Trump designou o secretário de Estado Marco Rubio, o secretário de Defesa Pete Hegseth e a responsável por Segurança Interna e Migração, Kristi Noem, para conduzir a transição e assegurar que a líder interina, Delcy Rodríguez, colabore com Washington. Mesmo assim, as autoridades bolivarianas sinalizam resistência a uma intervenção mais profunda dos EUA.
Delcy Rodríguez, a voz do chavismo no comando
Segunda na linha de sucessão de Maduro, Delcy Eloína Rodríguez, 56 anos, assumiu interinamente o Executivo venezuelano. Ex-chanceler de Hugo Chávez e colaboradora próxima de Maduro, ela se converteu na principal interlocutora com Washington após receber aval da Casa Branca para permanecer no cargo durante a transição. Segundo o governo norte-americano, a dirigente vem “cooperando” dentro das exigências estabelecidas.
Diosdado Cabello, braço repressivo e linha-dura
Ministro do Interior e Justiça, Diosdado Cabello lidera o aparato de segurança bolivariano desde os primeiros anos do chavismo. Responsável por coordenar forças policiais, militares e os chamados coletivos, o dirigente é apontado como mentor das ações que resultaram em mortes e prisões nos protestos pós-eleição de 2024. Após a captura de Maduro, apareceu em rede nacional com colete à prova de balas conclamando tropas a “manter a ordem”.
Jorge Rodríguez, controle do Parlamento
Dois dias depois da operação que prendeu Maduro, o deputado Jorge Rodríguez foi reconduzido à presidência da Assembleia Nacional. Psiquiatra e irmão da líder interina, ele ganhou projeção ao presidir o Conselho Nacional Eleitoral entre 2003 e 2006, período marcado por denúncias de bloqueio ao referendo revogatório contra Chávez.
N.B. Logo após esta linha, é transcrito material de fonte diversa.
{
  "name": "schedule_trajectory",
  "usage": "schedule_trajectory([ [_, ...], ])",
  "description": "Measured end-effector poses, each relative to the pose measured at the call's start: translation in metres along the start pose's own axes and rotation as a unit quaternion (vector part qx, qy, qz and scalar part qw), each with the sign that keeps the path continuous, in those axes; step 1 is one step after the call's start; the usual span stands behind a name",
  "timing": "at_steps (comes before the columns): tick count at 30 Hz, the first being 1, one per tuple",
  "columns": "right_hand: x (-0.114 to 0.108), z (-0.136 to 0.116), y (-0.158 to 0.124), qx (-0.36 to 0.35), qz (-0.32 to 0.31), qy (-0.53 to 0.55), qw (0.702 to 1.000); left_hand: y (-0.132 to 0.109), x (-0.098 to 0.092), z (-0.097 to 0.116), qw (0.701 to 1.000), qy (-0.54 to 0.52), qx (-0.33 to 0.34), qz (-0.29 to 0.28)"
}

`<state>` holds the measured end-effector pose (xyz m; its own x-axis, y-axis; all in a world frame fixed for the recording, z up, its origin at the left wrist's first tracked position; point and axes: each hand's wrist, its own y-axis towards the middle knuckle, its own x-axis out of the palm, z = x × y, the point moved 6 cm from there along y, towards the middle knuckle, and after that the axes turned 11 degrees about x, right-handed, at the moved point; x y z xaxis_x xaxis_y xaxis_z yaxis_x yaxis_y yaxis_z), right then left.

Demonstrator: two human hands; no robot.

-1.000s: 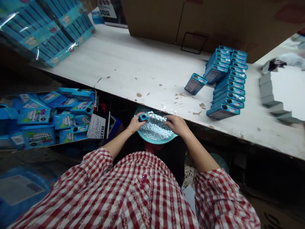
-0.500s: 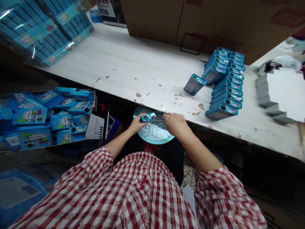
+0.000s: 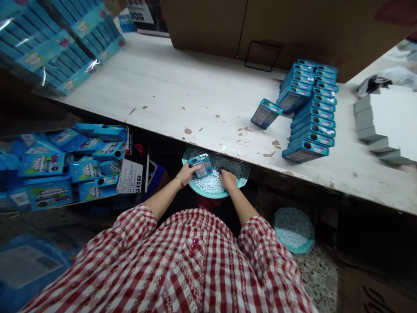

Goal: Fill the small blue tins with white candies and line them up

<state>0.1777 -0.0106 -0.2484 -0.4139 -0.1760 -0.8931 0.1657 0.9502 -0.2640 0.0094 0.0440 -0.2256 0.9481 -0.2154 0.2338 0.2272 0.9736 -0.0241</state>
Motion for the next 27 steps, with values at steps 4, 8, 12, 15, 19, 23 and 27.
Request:
schedule_trajectory([
  [4,-0.017,0.018,-0.003,0.007,0.003,0.056,0.998,-0.003,-0.017,0.032,0.997,0.039,0.07,0.001],
  [8,-0.054,0.024,-0.017,-0.019,0.01,0.116,0.993,-0.003,-0.037,0.06,0.964,0.209,0.163,0.015],
  [12,-0.099,0.013,-0.035,-0.064,0.035,0.096,0.993,-0.004,-0.029,0.062,0.921,0.338,0.192,-0.014],
  [15,-0.127,-0.007,-0.046,-0.102,0.044,0.058,0.992,-0.005,-0.011,0.054,0.9,0.387,0.193,-0.05],
  [19,-0.145,-0.039,-0.053,-0.118,0.034,-0.094,0.988,-0.004,0.009,0.048,0.879,0.416,0.211,-0.093],
  [23,-0.153,-0.063,-0.059,-0.098,0.026,-0.218,0.971,-0.002,0.018,0.045,0.867,0.43,0.226,-0.111],
  [27,-0.159,-0.078,-0.067,-0.102,0.039,-0.257,0.96,0.0,0.017,0.043,0.87,0.418,0.237,-0.112],
])
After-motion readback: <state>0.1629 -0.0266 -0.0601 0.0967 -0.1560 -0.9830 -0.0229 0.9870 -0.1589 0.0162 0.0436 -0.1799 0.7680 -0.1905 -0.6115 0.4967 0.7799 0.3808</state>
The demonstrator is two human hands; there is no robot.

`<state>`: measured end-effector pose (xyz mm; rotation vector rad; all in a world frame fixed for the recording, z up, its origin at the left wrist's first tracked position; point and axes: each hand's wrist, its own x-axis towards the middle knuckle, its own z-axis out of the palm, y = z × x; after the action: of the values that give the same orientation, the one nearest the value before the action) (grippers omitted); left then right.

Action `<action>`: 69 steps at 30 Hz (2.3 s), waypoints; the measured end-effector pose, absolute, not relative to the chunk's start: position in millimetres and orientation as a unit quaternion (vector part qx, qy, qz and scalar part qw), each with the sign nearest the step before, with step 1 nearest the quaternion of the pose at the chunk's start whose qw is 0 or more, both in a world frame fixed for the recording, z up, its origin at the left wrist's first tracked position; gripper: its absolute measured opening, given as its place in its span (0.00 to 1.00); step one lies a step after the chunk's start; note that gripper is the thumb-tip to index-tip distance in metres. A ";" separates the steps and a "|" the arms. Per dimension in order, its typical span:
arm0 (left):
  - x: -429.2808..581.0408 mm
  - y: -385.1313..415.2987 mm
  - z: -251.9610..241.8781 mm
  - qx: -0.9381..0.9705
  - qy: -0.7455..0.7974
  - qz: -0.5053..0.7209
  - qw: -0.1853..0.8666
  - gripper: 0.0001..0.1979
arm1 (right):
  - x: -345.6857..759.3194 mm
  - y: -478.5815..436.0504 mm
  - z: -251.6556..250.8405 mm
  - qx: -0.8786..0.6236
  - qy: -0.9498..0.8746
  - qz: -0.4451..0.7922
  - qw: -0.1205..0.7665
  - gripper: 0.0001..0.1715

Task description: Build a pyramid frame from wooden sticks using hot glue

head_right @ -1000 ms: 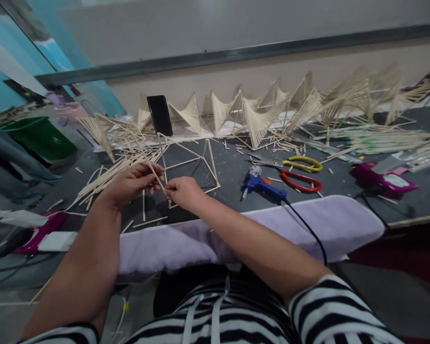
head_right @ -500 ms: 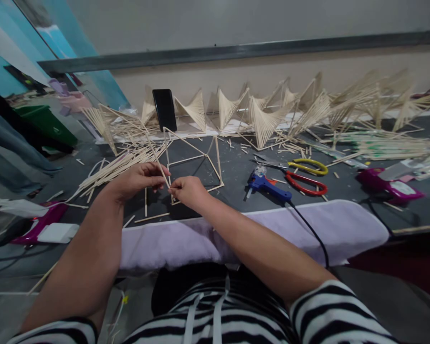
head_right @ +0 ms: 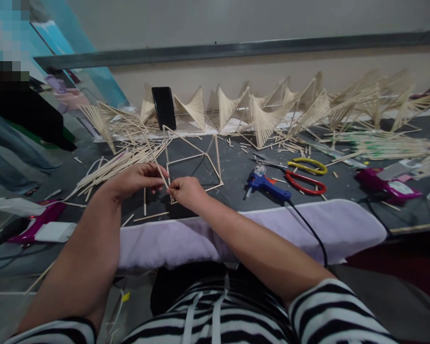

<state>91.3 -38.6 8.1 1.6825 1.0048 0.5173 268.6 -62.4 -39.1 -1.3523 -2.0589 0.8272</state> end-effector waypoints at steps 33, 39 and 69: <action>94.5 -36.1 3.9 0.712 0.409 0.209 0.531 0.13 | 268.8 -62.3 -51.6 -0.512 -0.762 0.289 0.269 0.12; 95.4 -35.6 2.1 0.698 0.400 0.223 0.551 0.12 | 269.8 -62.7 -52.8 -0.499 -0.771 0.285 0.273 0.12; 95.1 -34.9 -2.6 0.669 0.391 0.210 0.597 0.13 | 269.3 -63.7 -53.9 -0.519 -0.771 0.266 0.256 0.12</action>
<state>95.1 -34.9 -2.6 1.5528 0.9069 0.4879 269.3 -63.7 -53.9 -1.4090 -2.0927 0.7221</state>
Desde 2018, Jorge e Delcy estão sob sanções do Tesouro dos EUA por “auxiliar a consolidação do governo autoritário”.
Vladimir Padrino López, garantia do apoio militar
No Ministério da Defesa desde 2014, Vladimir Padrino López mantém estreito controle sobre as Forças Armadas. Um dia após a ação norte-americana que derrubou Maduro, ele classificou a operação como “assassinato frio e deliberado” de militares e civis, pediu a libertação do ex-chefe de Estado e reafirmou fidelidade ao chavismo.
Enquanto Washington articula a próxima etapa da transição, a permanência dessas figuras sinaliza que a estrutura chavista continua intacta, mesmo sem seu principal líder.